1. Field Of The Invention
The present invention relates to image scanning apparatus.
2. Description Of The Prior Art
Image scanning is a process of converting an image recorded on a photosensitive sheet, such as photographic film, to an electronic image. Scanning, as such, is commonly employed as a first step in the transmission of an image from one storage medium to another, or in the enhancement or the analysis of the image prior to its transmission.
With a photographic film held in a given plane, an image scanner measures the optical density of the film by illuminating it with light of known intensity and measuring the amount of light transmitted through, or reflected from, the film. In doing so, the scanner effectively divides the image recorded on the film into discrete picture elements, or pixels, and assigns to each a number or value representing an average density for each pixel. Commonly, the pixels are arranged in rows and columns to form a two-dimensional grid with the density of each pixel corresponding to a relatively small portion of the overall image.
There are various image scanning systems known in the art. Such systems are of two basic types, i.e. so-called flat-bed scanning and so-called cylindrical or drum scanning. With film of a large format, e.g. greater than 35 mm, flat-bed scanner apparatus requires a support to maintain the film precisely in a predetermined flat plane. To that end, film is commonly sandwiched tightly between an opposing pair of glass plates. With drum scanner apparatus, a clamping mechanism serves to maintain the film in a curved plane tightly against the surface of the drum. These arrangements, however, suffer from a disadvantage in that the support for the film--glass plates with flat-bed apparatus and the drum with cylindrical apparatus--can create optical interference patterns, known as Newton rings, in the illumination applied to the film.

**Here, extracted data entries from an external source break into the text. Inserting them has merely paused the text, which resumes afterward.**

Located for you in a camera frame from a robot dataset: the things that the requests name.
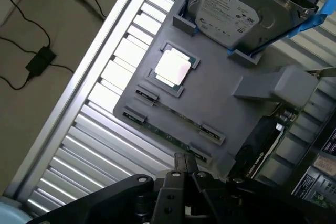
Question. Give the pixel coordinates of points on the black graphics card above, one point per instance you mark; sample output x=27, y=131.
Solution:
x=260, y=145

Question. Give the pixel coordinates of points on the green RAM stick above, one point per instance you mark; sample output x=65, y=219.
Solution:
x=162, y=134

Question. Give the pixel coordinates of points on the black power adapter brick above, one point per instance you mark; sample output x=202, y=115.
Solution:
x=40, y=62

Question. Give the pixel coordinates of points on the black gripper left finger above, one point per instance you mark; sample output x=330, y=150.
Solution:
x=168, y=197

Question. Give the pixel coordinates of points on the silver CPU chip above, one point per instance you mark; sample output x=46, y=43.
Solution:
x=173, y=68

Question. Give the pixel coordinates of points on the light blue round object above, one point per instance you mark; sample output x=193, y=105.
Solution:
x=11, y=212

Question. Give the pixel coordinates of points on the silver hard disk drive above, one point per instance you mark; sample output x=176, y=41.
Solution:
x=231, y=6

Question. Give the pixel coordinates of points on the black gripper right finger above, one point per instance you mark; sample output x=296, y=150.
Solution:
x=199, y=195

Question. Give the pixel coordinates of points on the grey printed parts rack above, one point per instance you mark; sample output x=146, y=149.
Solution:
x=210, y=98

There are procedures used in the art, with a moderate degree of success, in the eliminating of Newton rings. For example, etched glass, known as anti-Newton glass, can be employed. Such glass, however, is expensive due to its added cost of manufacture. Two other procedures include applying oil to each film sheet, and the use of the so-called "cornstarch method". The former requires that the film support be wiped completely clean of oil each time a different film is to be scanned. Cornstarch works in a hit or miss manner to eliminate Newton rings; thus, that method can be time-consuming in order to obtain fully satisfactory results.
In addition to problems associated with Newton rings, an illumination system of an image scanner should be efficient. It is important, for example from the standpoint of scanning speed, that light not be wasted. That is, light should be directed, to the extent possible, onto only the pixel (or pixels) whose optical density is being measured at that particular time.
The spatial resolution of film determines scene detail--the amount of information--recorded. For example, Ektachrome 64 film, manufactured by Eastman Kodak Company, exposed with an excellent lens can record information to 100 cycles per millimeter (mm). In this case, film pixel pitch should be five microns (.mu.) to extract all information.
However, information of such minute detail --a few wavelengths of light--imposes stringent requirements on an illumination system. It can be appreciated by those skilled in the image scanner art that it may not be possible, particularly with a high-definition film, to concentrate light solely on pixels of interest, to the total exclusion of other pixels. Nevertheless, light should be directed, to the fullest extent possible, onto only the pixel or pixels whose density is being measured. To some extent, the aforementioned glass plates of flat-bed apparatus and the drum of cylindrical apparatus disperse incident light, thereby contributing to inefficiency.
Although unwanted dispersion can be wasteful, specular illumination, i.e. light concentrated in a small solid angle, highlights particles and scratches on the film surface. Diffuse illumination, on the other hand, so long as it is not wasted, is highly preferred since it, contrary to specular light, reduces granularity due to particles on the film surface and hides film scratches. The latter feature is particularly important when the cosmetic quality of the image is critical.
Further desirable characteristics of an image scanner are the absence of electronic flare and the suppression of cross talk. The former arises when light is projected onto pixels distant from the one(s) whose density is being measured; cross talk results from light on a neighboring pixel. Thus, the illumination system of an image scanner is subject to the somewhat conflicting requirements of the need for diffuse illumination while using light in an efficient manner to enhance scanner speed and to reduce flare and cross talk.